When activated this receptor "sends the electrical signal from the periphery — let's say, your lips or your eye, wherever you feel the hot chilli pepper — and it takes the signal to the spinal cord," said Julius in a 2019 interview with Scientific American.
The signal is then relayed by different neurons up to the brain, "where you perceive it as being something noxious and painful" he said.

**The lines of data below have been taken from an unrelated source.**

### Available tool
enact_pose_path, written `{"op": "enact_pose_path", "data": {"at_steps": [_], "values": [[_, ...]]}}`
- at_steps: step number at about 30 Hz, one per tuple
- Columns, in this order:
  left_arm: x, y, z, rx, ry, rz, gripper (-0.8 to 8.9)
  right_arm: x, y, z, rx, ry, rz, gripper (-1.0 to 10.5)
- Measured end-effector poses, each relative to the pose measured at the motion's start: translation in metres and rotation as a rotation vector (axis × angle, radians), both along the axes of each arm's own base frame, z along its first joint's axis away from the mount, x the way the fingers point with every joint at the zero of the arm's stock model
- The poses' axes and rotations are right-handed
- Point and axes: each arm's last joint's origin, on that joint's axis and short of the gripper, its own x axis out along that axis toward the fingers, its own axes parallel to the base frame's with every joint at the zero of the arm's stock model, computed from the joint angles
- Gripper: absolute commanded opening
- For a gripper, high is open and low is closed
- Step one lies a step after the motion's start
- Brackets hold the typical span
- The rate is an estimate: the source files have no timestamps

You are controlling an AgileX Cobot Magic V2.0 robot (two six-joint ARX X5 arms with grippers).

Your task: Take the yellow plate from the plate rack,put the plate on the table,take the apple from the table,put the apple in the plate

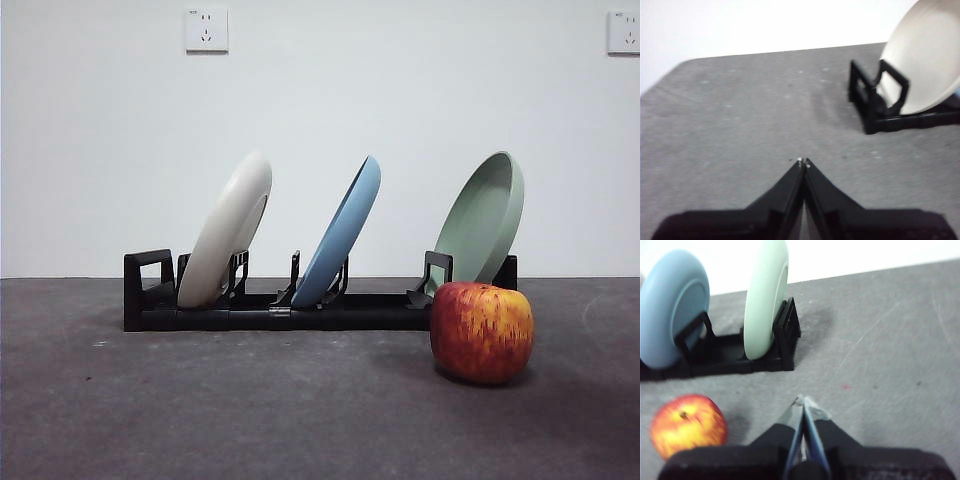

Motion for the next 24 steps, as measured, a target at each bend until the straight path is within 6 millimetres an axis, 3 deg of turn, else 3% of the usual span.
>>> {"op": "enact_pose_path", "data": {"at_steps": [6,13,17,24], "values": [[0.0,-0.002,0.006,-0.194,-0.039,-0.03,-0.06,0.0,0.0,0.004,0.143,0.034,-0.028,-0.2],[0.006,-0.002,0.053,-0.275,-0.022,-0.036,-0.06,0.011,0.001,0.056,0.164,0.061,-0.034,-0.2],[0.026,-0.003,0.085,-0.285,0.034,-0.073,-0.06,0.032,0.003,0.085,0.136,0.119,-0.034,-0.2],[0.072,-0.005,0.126,-0.301,0.121,-0.206,-0.06,0.067,0.01,0.113,0.11,0.193,0.084,-0.2]]}}
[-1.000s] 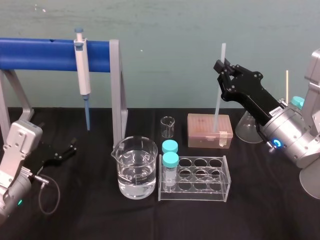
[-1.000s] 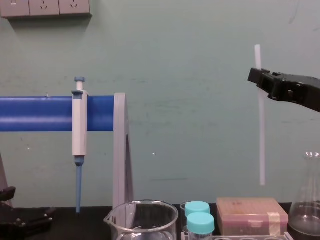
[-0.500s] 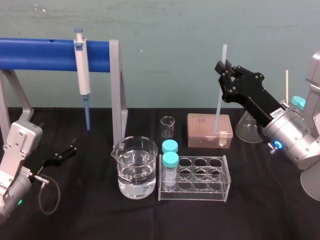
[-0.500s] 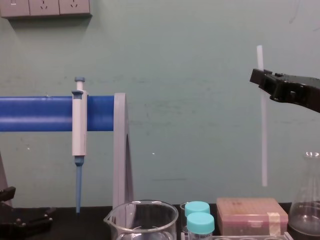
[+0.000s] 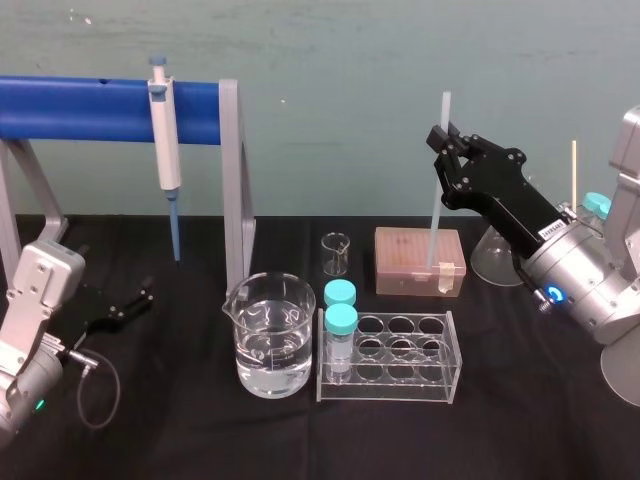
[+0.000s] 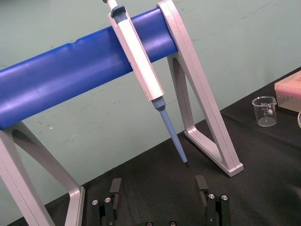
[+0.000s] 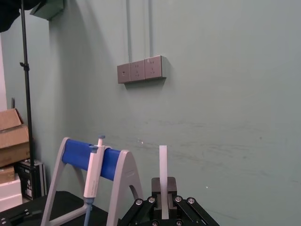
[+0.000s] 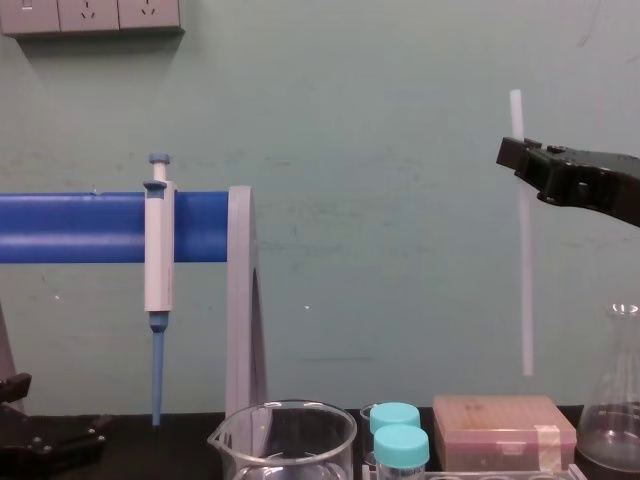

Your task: Pick up the stirring rod with one hand, then place it down.

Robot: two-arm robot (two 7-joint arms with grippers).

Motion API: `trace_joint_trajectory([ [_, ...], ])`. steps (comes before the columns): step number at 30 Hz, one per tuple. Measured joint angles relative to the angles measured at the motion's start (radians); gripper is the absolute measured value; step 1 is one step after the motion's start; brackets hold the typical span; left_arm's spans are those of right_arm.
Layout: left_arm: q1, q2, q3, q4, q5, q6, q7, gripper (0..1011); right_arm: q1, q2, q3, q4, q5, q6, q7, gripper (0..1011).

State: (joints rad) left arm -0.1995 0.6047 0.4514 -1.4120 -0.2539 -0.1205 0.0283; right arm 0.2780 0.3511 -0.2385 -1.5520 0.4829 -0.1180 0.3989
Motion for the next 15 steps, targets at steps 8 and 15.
trace_joint_trajectory([
  [8,0.000,0.000,0.000,0.000,0.000,0.000,0.000,1000,-0.008,0.007,-0.003,-0.005,-0.003,0.000,0.006,70],
  [15,0.000,0.000,0.000,0.000,0.000,0.000,0.000,1000,-0.012,0.016,-0.009,0.002,0.019,-0.028,0.057,70],
])
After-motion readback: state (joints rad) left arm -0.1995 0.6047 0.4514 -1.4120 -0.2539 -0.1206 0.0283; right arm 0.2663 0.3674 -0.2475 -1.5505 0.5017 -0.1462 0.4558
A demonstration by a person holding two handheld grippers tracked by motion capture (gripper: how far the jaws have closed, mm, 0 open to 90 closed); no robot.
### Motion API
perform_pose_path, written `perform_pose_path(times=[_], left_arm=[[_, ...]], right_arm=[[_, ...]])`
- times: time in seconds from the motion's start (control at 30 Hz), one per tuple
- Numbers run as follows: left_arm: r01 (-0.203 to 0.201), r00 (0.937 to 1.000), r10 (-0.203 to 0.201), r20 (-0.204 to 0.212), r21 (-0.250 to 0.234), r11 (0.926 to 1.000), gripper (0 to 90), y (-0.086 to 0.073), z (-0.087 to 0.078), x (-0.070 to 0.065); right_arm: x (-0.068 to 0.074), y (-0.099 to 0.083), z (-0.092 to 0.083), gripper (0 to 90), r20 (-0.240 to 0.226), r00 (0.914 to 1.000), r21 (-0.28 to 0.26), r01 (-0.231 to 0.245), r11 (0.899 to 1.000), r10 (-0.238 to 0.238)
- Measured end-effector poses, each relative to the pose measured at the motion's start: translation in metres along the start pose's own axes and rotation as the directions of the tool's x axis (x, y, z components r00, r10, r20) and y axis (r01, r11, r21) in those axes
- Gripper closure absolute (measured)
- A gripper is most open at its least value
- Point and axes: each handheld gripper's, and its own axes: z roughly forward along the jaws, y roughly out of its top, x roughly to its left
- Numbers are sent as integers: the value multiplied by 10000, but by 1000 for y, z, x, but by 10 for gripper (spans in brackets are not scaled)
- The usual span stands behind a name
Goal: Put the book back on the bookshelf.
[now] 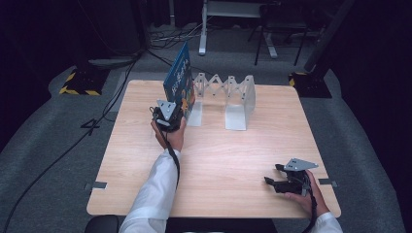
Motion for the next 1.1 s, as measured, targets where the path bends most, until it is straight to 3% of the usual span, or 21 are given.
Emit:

Julius and his colleagues have since identified another receptor that reacts to cold, as well as the "wasabi receptor", which responds both to the pungency of the Japanese condiment and is also involved in pain linked to inflammation.
Prodding
Working around the same time at Scripps Research in La Jolla, California, Ardem Patapoutian was searching for specific receptors activated by mechanical stimuli such as pressure and touch.
He identified a type of cell that emitted a measurable electric signal whenever an individual cell was poked with a micropipette.
"We literally poked the cell while recording its electrical current," he told BrainFacts in a 2020 interview.
He then launched an arduous process of elimination, looking for a gene linked to the possible receptor.
To do this the researchers inactivated dozens of candidate genes one by one to see which one was responsible for the cell's sensitivity to touch.
The team called the previously unknown "mechanosensitive ion channel" Piezo1, after the Greek word for pressure, and they have since identified a second receptor Piezo2.
Patapoutian said finding these receptors is like finding "a doorknob", which could open up the understanding of pain or touch.
"So, the receptor is like the first entry point — it allows you to open the door and start investigating what's in this room," he told BrainFacts.
While there is still a lot to learn about these protein receptors, the discovery has "exploded this field of research", Bertrand Coste, who conducted the studies with Patapoutian, told AFP.
Painkillers?
Coste said another crucial step is to find the receptors that detect the types of touch that cause pain, which would be "fantastic therapeutic targets" for chronic or inflammatory pain.
Pain itself plays an important role — from telling us when to pull away from something hot, to letting us know when we have suffered an injury.
But he said he hoped that identifying the specific mechanisms for these sensations would help lead to the development of painkillers that do not rely on opiods, which can have wide ranging effects on the body and lead to addiction.